Alan Grafen spoke to the Marschak Colloquium about his project of showing rigorously that adaptive optimization is a necessary consequence of natural selection. For intellectual-history buffs, the talk featured a fascinating account of how Fisher’s Fundmental Theorem has been misunderstood by population geneticists.
But a puzzle arose about a side-issue, and I’m soliciting proposed solutions.
Grafen referred to what is apparently a well-known case of an evolutionary signaling equilibrium in a predator-prey situation.
There is a species of starling that is preyed on mostly by merlins. When a merlin chases a healthy, fast starling, the starling sings as he flies for his life.
The behavior seems nonsensical, but makes sense in signaling terms. Only a healthy starling has the extra lungpower to sing while flying fast. Thus merlins learn that chasing singing starlings is mostly a waste of time, and they will stop chasing when the target sings.
Apparently the singing is hard-wired in the starlings, but the merlins have to learn not to chase singers; young merlins give chase, but older merlins back off.
The result is a Nash equilibrium: the behavior of the merlins makes sense, as long as singing is a reliable signal of speed and endurance, and the behavior of the starlings makes sense given the behavior of the merlins. (Being chased uses up energy, so there’s a benefit to the starling in having even a chase sure to eventuate in escape end sooner rather than later; thus the starling wants to emit the signal, given that he can, and the merlin wants to receive it.)

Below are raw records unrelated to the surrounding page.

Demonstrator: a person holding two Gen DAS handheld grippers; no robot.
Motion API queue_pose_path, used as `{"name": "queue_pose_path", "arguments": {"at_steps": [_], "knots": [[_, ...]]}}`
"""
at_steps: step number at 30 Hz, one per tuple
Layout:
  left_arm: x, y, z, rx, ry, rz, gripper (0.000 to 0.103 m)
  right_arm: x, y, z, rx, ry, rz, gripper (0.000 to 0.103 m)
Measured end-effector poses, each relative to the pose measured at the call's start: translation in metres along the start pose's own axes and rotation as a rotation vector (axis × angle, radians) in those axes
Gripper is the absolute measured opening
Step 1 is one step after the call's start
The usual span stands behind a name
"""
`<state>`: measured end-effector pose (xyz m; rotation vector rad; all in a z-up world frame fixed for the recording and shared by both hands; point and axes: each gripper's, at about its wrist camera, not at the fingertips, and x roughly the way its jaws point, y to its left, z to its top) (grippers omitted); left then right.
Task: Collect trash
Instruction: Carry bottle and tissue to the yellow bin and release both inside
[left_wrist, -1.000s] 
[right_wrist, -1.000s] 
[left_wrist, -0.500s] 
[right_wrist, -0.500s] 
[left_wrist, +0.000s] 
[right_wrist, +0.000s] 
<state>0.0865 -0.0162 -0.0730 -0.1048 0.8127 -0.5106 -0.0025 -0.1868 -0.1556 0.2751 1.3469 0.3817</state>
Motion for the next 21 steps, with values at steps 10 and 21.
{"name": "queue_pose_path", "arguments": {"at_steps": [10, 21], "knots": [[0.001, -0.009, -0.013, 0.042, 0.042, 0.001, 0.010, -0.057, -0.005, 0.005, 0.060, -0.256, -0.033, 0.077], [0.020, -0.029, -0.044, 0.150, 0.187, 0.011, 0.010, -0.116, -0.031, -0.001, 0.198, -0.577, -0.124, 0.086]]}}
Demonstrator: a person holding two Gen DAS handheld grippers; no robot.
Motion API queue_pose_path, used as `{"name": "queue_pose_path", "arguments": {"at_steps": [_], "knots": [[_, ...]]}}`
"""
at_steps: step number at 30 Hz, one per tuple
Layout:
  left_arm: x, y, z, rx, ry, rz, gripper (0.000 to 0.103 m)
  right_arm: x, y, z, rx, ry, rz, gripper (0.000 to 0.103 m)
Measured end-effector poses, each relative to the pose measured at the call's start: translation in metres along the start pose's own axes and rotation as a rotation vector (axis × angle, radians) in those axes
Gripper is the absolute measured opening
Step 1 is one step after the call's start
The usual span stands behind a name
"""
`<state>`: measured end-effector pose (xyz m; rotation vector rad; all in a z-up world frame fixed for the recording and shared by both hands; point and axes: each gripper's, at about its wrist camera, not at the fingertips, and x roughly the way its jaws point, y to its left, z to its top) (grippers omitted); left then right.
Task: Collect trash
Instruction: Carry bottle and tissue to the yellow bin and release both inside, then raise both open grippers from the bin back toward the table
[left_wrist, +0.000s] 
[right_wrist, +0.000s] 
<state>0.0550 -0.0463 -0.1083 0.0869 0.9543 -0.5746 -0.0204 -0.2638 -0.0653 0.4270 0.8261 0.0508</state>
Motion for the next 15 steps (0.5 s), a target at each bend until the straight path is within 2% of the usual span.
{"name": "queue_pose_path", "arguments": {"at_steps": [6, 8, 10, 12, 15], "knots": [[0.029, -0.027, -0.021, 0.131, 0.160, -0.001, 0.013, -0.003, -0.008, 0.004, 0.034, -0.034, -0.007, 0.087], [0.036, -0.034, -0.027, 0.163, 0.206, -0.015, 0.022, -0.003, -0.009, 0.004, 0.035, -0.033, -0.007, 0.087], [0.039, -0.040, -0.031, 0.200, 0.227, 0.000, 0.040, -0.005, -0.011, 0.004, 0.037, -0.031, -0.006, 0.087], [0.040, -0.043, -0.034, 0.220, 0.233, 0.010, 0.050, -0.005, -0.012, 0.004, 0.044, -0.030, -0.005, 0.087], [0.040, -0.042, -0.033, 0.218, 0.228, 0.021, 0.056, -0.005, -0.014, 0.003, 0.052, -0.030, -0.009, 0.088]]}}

So it’s easy to see how starlings would be selected for the impulse to sing while flying. And it’s not too hard to understand why the system hasn’t been destroyed by some starlings’ evolving the capacity to sing even if they’re not in fact capable of escaping the merlin; to sing while flying fast requires excess energy capacity, and may be impossible to fake.
Why merlins have to learn, rather than having evolved a reflex to back off from singing targets, is something of a puzzle, but not a really daunting one; maybe in this case the learned behavior is harder to fool than an evolved response would be.
But there’s a much harder puzzle: How could the signaling adaptation, on the starlings’ side, have arisen in the first place?
In a world where enough fast starlings sing so that the merlins learn not to chase singers, the impulse to sing while dodging a merlin is advantageous. So the behavior is likely to be selected for, once it’s somewhat prevalent.
But how could the game possibly have gotten started? The first starling to emit that signal could have derived no benefit from it, since the merlin chasing him wouldn’t have learned not to bother with singers. If the chase is going to happen anyway, singing is a potentially fatal waste of breath. So if singing while escaping arose as a mutlation, it should have been selected against, not for.
As I say, apparently this is a well-known phenomenon, so the question must have been asked and answered before. However, there were no ornithologists in the audience, so no one knew the answer. Neither the lecturer nor anyone else had any ideas. How about you?
Update: Lots of responses, for which my thanks. Two ideas seemed like good candidates:
1. Perhaps singing while being chased is sexual display, or singing while flying fast is sexual display and it gets carried over.
2. Perhaps the singing is a warning to others, selected for as part of inclusive fitness if the warning differentially favors the singer’s relatives.